• **Source material**:
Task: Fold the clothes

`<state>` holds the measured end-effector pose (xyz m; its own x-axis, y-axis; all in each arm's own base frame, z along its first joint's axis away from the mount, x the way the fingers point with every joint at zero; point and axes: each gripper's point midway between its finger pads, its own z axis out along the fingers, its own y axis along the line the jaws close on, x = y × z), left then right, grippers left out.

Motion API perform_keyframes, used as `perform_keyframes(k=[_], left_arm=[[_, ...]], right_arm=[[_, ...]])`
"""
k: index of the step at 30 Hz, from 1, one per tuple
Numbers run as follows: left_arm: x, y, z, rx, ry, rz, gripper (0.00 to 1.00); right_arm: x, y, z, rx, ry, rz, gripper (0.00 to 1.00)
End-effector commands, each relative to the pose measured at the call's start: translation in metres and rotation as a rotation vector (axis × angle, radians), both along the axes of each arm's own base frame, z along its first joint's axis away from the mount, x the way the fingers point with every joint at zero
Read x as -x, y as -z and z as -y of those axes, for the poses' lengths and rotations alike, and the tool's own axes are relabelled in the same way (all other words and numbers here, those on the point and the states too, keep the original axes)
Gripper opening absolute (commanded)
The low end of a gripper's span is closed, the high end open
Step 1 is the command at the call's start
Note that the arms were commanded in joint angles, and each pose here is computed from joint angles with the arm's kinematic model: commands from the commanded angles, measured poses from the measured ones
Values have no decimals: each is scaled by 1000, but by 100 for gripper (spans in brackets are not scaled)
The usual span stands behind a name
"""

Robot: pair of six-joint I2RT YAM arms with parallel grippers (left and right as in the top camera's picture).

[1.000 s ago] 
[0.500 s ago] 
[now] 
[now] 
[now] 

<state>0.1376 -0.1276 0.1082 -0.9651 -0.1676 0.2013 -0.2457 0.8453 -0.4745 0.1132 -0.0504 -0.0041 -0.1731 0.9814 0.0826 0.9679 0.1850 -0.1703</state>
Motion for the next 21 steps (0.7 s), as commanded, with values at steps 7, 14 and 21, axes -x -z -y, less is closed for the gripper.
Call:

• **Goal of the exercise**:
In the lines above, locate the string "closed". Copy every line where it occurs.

• **Task answer**:
The low end of a gripper's span is closed, the high end open
Motion for the next 21 steps (0.7 s), as commanded, with values at steps 7, 14 and 21, axes -x -z -y, less is closed for the gripper.

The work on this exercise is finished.